■ **Work instruction**
Nothing but a number should be written: the count of lines below that contain "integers".

Records from a data source:

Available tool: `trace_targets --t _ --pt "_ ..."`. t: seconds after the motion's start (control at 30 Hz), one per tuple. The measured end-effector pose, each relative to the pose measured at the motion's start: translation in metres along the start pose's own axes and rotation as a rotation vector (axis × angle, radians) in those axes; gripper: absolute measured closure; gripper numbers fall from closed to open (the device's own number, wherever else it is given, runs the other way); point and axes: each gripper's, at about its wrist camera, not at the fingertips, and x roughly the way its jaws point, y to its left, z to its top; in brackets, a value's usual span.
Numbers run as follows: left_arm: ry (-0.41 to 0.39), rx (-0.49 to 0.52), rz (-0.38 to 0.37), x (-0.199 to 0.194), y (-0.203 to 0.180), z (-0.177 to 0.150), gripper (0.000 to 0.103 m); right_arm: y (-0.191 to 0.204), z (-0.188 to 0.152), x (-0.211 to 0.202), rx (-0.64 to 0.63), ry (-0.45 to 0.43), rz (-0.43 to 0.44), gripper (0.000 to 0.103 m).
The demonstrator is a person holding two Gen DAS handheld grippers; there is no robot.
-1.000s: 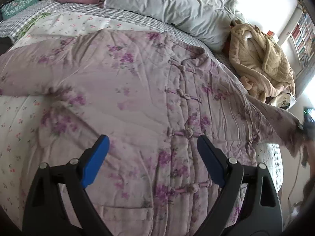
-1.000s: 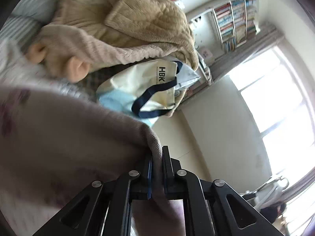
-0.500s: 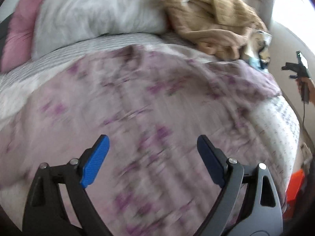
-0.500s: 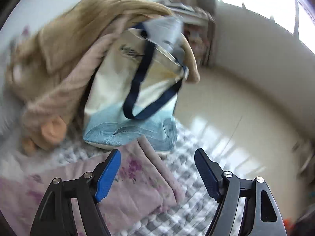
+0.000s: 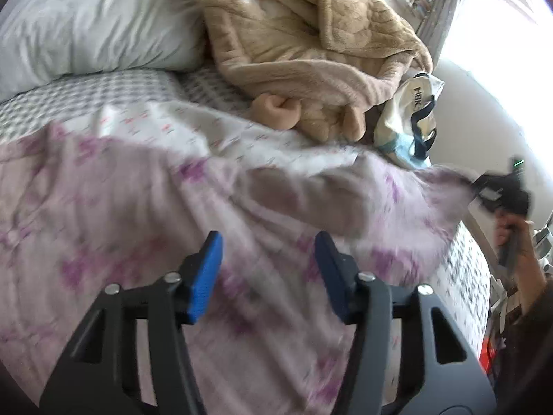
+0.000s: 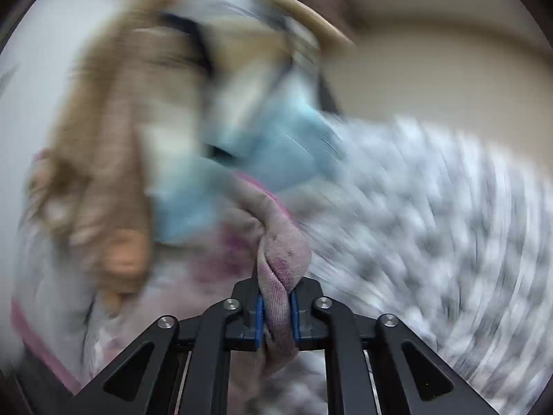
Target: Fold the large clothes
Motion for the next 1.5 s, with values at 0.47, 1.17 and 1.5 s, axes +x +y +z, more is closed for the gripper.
trace_targets --t 0.47,1.17,1.5 --pt "0.054 0.131 -0.028 0.05 -0.037 -0.025 0.044 -0.084 -0.004 0.018 -0.096 0.034 -0.189 0.018" --pt "0.008 0.213 0.05 0.109 -0.078 0.007 0.027 0.024 -0.027 0.113 -0.567 -0.016 -0.516 0.085" --pt "0.025 0.205 -0.046 0.088 -0.107 -0.013 0.018 0.067 -0.065 0.035 -0.496 0.025 -0.189 0.029"
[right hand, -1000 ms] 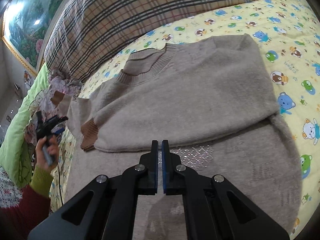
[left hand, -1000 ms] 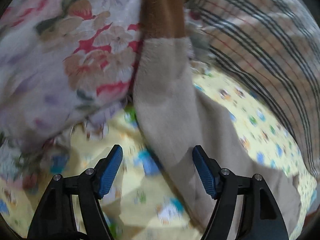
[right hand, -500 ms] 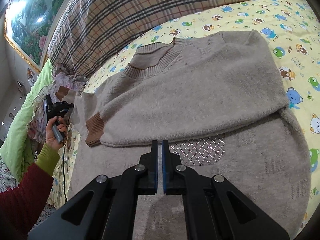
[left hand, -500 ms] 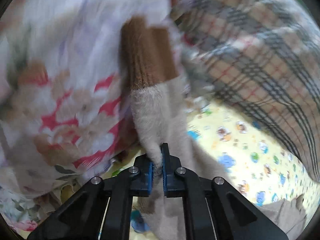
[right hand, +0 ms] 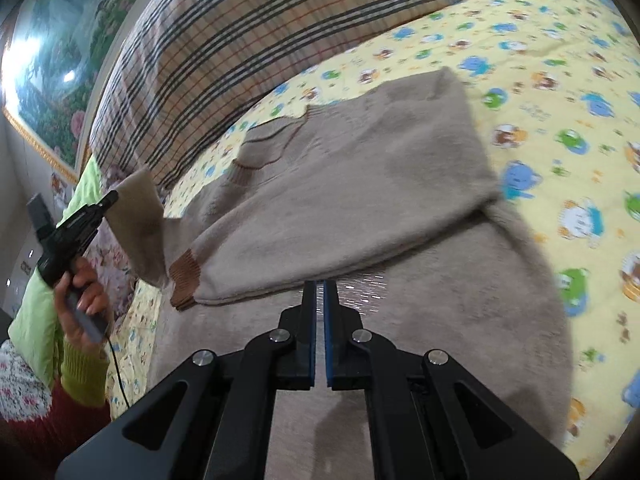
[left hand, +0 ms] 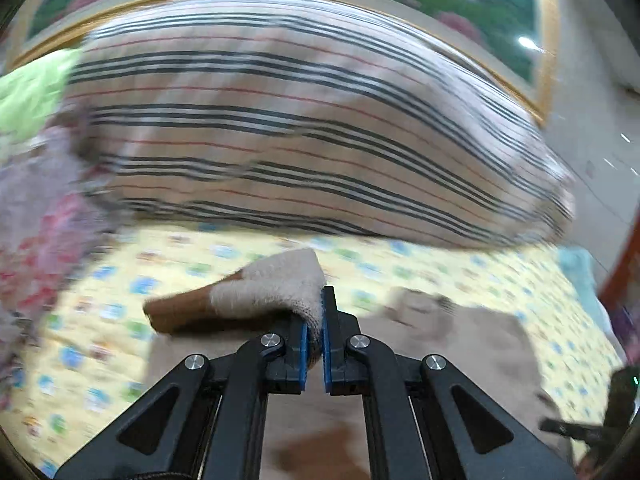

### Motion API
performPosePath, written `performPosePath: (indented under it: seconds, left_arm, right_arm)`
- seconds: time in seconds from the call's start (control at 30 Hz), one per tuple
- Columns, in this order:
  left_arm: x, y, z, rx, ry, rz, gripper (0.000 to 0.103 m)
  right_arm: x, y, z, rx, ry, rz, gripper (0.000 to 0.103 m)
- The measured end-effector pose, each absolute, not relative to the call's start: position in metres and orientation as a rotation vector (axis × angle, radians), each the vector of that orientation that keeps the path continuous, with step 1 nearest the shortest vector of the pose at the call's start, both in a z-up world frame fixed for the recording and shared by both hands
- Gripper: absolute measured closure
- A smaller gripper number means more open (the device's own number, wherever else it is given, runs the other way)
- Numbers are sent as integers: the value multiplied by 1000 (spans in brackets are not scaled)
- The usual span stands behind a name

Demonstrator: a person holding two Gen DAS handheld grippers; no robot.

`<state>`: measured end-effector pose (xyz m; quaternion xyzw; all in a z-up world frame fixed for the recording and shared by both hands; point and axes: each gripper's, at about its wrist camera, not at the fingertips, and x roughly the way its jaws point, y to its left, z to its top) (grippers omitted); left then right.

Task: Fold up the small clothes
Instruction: 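Grasp the other brown cuff with the right gripper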

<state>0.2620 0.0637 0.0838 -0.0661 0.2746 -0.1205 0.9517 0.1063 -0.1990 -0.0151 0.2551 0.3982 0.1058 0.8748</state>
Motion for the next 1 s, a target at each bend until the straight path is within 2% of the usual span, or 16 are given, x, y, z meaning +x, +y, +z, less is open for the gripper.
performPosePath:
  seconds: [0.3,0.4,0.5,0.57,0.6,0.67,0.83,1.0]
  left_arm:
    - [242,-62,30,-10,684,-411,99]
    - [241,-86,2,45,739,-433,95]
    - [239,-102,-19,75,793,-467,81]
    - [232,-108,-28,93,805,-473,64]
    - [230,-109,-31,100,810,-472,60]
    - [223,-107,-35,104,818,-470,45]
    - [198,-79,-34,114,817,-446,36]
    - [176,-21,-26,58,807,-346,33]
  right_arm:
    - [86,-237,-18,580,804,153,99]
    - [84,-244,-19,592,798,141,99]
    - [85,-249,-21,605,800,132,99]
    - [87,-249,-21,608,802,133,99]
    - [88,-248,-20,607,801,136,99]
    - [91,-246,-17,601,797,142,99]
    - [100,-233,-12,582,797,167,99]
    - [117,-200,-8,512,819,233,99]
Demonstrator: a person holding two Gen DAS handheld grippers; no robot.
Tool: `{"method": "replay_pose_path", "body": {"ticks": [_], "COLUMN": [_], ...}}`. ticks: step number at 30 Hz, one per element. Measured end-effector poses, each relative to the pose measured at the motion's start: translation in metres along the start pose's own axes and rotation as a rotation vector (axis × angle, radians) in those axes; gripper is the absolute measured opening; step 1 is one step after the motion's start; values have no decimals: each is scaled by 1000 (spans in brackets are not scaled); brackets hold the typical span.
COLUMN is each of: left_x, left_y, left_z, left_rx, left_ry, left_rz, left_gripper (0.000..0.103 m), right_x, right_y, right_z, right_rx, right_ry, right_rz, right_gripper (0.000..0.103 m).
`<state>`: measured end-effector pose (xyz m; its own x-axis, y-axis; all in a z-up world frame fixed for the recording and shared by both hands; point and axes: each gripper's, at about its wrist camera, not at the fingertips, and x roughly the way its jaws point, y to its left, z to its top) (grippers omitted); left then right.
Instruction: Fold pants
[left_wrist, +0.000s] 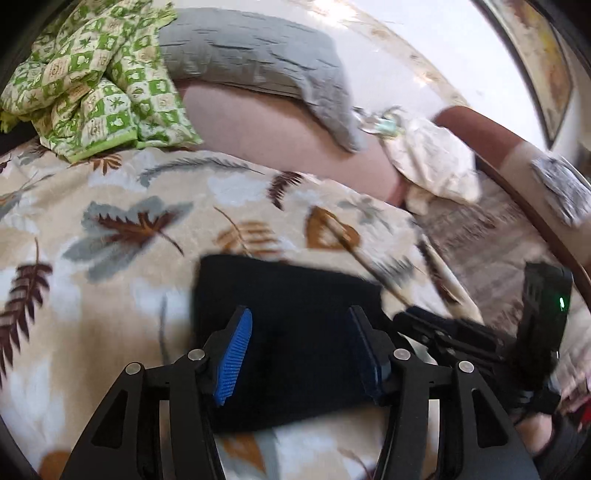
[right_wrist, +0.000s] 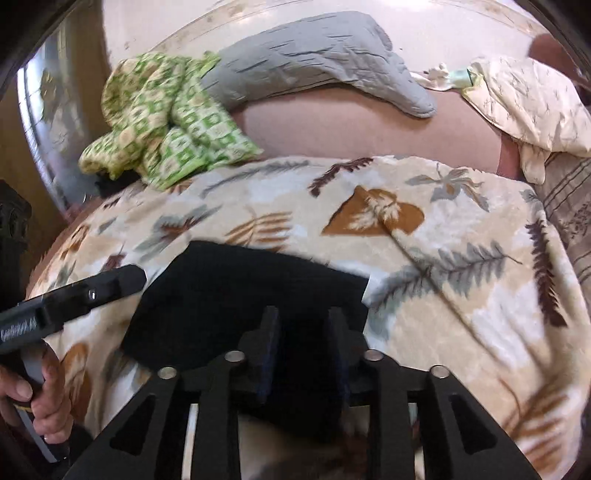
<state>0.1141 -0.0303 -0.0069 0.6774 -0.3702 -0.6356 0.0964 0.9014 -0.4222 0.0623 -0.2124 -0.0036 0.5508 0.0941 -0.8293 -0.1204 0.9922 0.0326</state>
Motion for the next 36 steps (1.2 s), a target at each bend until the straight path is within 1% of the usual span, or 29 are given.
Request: {"method": "replay_pose_path", "body": {"ticks": [1,2,3,4,5,6,7,8,9,10,11,13,14,16,18,21,24,25,26,27,28,29,30,31,32,33,34,36], "left_x": [0,3,15,26,33,30,30,30,28,29,28,31,33,38,46,47,41,39,34,25,15,-2,-13,-23,-36,-42,-46,-50], "left_y": [-1,0,3,7,10,9,10,13,16,17,19,22,24,24,20,19,22,23,22,20,17,12,9,6,3,1,1,3], "left_z": [-12,-19,-29,-34,-35,-32,-30,-30,-31,-31,-31,-29,-31,-32,-32,-34,-36,-34,-32,-32,-33,-35,-37,-41,-48,-55,-63,-76], "left_rx": [-4,-6,-12,-24,-31,-24,-28,-43,-60,-67,-78,-90,-94,-92,-65,-84,-113,-117,-107,-87,-68,-43,-34,-28,-24,-24,-27,-34], "left_ry": [20,35,81,129,152,136,140,147,136,132,127,122,120,113,113,94,67,75,72,45,10,-42,-68,-85,-92,-85,-61,-21], "left_rz": [-4,-3,6,20,23,13,-1,-26,-49,-56,-72,-116,-127,-134,-124,-108,-151,-158,-149,-121,-92,-51,-31,-14,17,38,69,101], "left_gripper": [54,54,54,53,53,56,62,64,65,66,68,84,88,97,102,102,102,99,97,89,89,89,90,91,92,95,99,100], "right_x": [6,21,30,29,30,32,33,34,36,37,37,36,36,36,38,38,34,28,19,9,-3,-19,-27,-40,-46,-55,-59,-65], "right_y": [3,6,7,8,7,1,-8,-16,-26,-30,-33,-31,-30,-31,-33,-30,-25,-22,-19,-15,-11,-4,0,7,12,18,22,29], "right_z": [-5,-15,-21,-24,-27,-30,-31,-33,-36,-38,-39,-38,-38,-39,-39,-38,-36,-34,-33,-32,-32,-33,-34,-36,-38,-42,-46,-55], "right_rx": [-8,-27,-35,-36,-26,26,76,123,172,194,203,194,188,195,199,182,153,141,141,146,148,145,139,123,112,99,95,84], "right_ry": [32,104,118,75,70,79,81,89,101,103,101,100,100,102,103,102,87,74,60,42,20,-13,-32,-58,-67,-78,-81,-88], "right_rz": [-3,-35,-58,-75,-102,-95,-67,-49,-33,-16,-6,-13,-22,-24,-20,-41,-74,-94,-110,-121,-131,-140,-148,-175,-197,-227,-247,-279], "right_gripper": [34,35,37,41,52,57,60,68,74,79,79,80,81,83,83,84,84,84,80,78,78,79,80,80,81,81,81,81]}}
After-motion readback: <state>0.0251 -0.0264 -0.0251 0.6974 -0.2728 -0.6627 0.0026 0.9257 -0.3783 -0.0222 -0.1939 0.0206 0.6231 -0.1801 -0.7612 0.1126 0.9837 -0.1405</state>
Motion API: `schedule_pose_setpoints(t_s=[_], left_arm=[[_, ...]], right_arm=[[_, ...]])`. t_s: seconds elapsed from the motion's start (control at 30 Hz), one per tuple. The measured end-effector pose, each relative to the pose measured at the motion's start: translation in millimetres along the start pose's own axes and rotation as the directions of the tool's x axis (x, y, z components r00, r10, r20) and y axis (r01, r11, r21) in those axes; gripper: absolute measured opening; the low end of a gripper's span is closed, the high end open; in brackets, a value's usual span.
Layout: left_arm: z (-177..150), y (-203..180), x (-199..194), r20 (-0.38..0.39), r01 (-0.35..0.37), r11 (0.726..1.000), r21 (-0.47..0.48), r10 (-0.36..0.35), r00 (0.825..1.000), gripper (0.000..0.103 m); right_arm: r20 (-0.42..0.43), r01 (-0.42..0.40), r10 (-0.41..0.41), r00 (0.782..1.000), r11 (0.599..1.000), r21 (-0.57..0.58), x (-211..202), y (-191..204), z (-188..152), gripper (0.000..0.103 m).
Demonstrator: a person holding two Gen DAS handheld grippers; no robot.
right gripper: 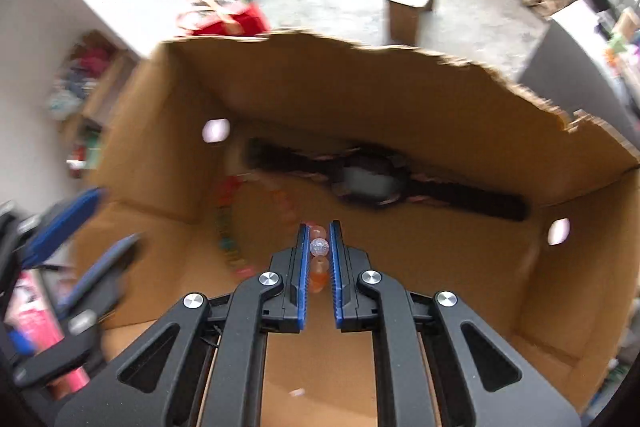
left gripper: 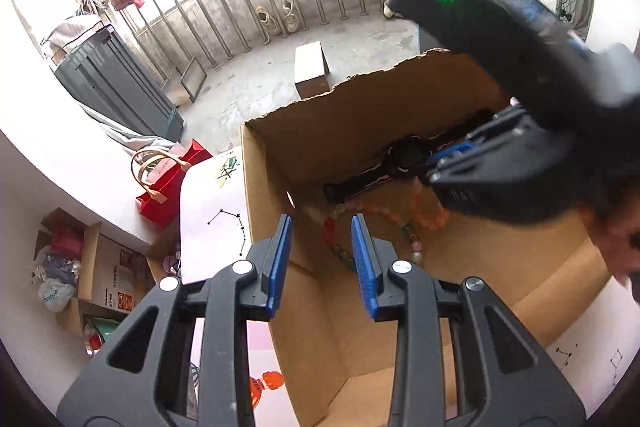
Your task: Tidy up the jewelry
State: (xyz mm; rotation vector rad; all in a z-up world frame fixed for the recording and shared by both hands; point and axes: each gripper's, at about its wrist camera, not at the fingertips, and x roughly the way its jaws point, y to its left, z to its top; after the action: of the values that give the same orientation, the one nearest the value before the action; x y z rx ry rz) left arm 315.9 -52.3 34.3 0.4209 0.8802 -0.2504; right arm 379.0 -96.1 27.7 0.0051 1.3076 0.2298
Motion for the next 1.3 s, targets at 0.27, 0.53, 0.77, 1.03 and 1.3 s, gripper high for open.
schedule_pose_setpoints(t_s=[0.27,0.53,0.77,1.03,1.3], left_arm=[[-21,-5,-34,0.067,0.064,0.998,0.027,-0.066,0.996,0.03],[-60,-6,-78,0.112,0.189,0.982,0.026,-0.191,0.975,0.03],[-131,-36,-40,0.034,0.305,0.952,0.031,-0.306,0.951,0.03],[-147,-49,19,0.031,0.289,0.955,-0.065,-0.287,0.957,0.03],[-142,-59,23,0.081,0.235,0.963,-0.133,-0.226,0.971,0.029]], right_arm=[[-0.125,0.05,-0.053,0.991,0.998,-0.022,22,-6,-9,0.011],[-0.083,0.09,-0.095,0.992,0.994,-0.067,2,2,-16,0.034],[0.312,-0.012,0.055,0.948,0.991,-0.137,-103,-1,-108,0.034],[0.412,-0.081,0.126,0.903,0.989,-0.124,-130,-26,-212,0.034],[0.411,-0.13,0.157,0.898,0.987,-0.092,-110,-19,-248,0.035]])
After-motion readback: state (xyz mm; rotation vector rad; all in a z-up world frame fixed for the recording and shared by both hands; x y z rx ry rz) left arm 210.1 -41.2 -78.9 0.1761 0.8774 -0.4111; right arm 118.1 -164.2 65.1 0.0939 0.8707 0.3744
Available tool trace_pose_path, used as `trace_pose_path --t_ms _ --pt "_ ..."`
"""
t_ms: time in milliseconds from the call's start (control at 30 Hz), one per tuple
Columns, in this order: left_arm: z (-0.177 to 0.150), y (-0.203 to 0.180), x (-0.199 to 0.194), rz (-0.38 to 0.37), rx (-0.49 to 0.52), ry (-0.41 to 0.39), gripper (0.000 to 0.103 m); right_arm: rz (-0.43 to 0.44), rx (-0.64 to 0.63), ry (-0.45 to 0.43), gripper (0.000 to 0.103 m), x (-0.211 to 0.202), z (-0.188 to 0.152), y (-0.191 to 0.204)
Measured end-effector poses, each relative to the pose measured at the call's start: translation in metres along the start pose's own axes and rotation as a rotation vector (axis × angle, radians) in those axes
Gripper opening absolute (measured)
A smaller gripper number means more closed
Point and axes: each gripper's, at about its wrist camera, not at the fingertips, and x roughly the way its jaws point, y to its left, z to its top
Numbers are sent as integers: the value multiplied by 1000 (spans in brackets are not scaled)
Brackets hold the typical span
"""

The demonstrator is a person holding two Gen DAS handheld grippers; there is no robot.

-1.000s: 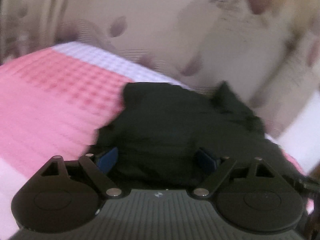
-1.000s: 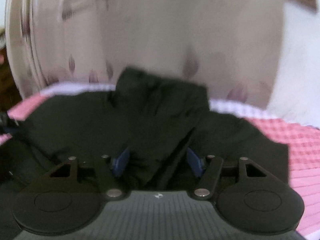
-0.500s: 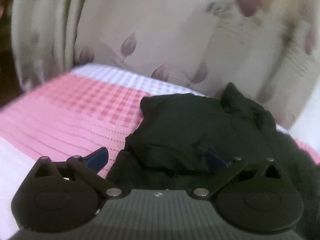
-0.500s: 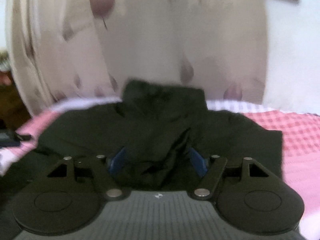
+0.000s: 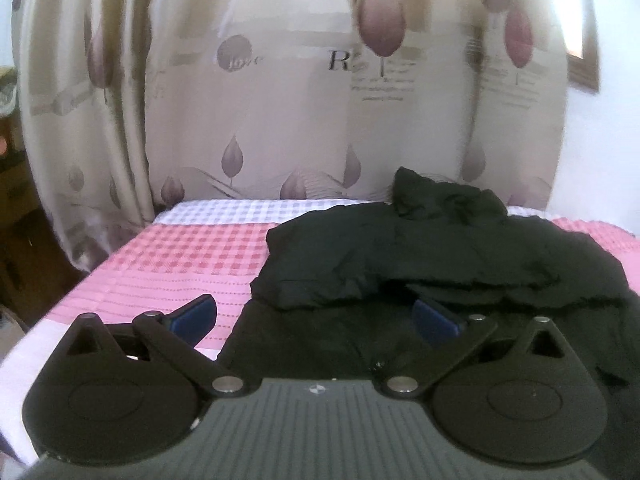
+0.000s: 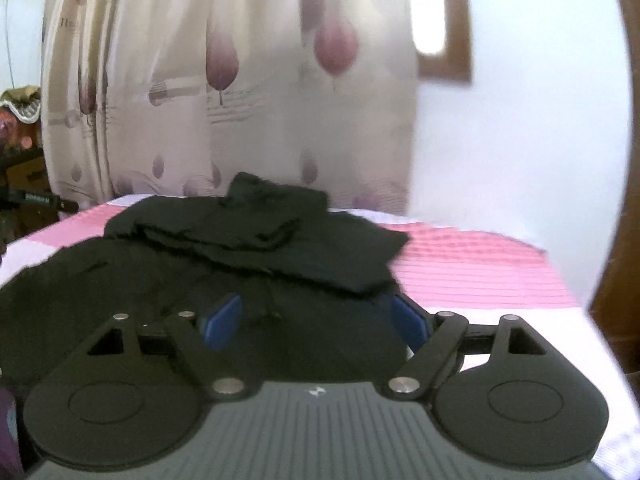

■ **Task answer**
2